If you are new to Docker, you may wonder how a Docker image differs from a Docker container. Although Docker images and containers have a similar purpose (to package and deploy software efficiently), they have different uses. An image is a snapshot of an environment, while a container runs the software.

Think of a container as a shipping container for software — it holds important content like files and programs so that an application can be delivered efficiently from producer to consumer. An image is more like a read-only manifest or schematic of what will be inside the container. Docker uses images to create containers and containers to run the applications.

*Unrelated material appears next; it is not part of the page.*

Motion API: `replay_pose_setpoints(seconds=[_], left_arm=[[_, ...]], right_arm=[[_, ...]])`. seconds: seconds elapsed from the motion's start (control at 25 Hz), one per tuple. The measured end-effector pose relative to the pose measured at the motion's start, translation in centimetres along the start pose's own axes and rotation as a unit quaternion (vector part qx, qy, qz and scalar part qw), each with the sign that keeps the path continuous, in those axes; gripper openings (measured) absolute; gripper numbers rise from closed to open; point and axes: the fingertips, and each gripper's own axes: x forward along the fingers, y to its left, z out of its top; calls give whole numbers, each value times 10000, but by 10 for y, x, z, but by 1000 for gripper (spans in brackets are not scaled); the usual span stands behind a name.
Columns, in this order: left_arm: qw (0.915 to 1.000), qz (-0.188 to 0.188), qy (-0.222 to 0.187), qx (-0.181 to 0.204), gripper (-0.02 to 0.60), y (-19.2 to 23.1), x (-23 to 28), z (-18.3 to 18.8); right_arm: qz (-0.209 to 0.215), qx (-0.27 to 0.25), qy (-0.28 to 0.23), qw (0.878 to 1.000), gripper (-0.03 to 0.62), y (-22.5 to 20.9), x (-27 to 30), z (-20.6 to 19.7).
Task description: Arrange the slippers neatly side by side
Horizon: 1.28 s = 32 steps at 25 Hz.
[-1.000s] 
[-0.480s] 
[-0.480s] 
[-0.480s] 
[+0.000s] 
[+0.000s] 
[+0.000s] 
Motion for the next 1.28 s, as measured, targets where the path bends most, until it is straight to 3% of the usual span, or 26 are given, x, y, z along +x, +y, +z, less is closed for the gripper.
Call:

This article will explore the differences between Docker images and containers, to help you understand how and when to use each.

Docker overview

One of the biggest benefits of containerization is that it helps developers to package their apps with all dependencies needed to run on any Linux distribution. Tools like Docker, Flatpak, and Snaps all have the same goal of making it easier to build, manage, and distribute containerized software.

Docker is similar to virtual machines in the way it creates multiple instances of an operating system. However, Docker lets you create containers that run on the same operating system. So, more containers than virtual machines can run on a given hardware combination. Multiple containers can run simultaneously, each based on the same or different images.

Docker containers can even run within virtual machines. Docker provides an additional layer of abstraction and automation versus creating a virtual machine, making it easier to use. You can learn more about containers and virtual machines in Containers vs virtual machines (VMs): What is the difference?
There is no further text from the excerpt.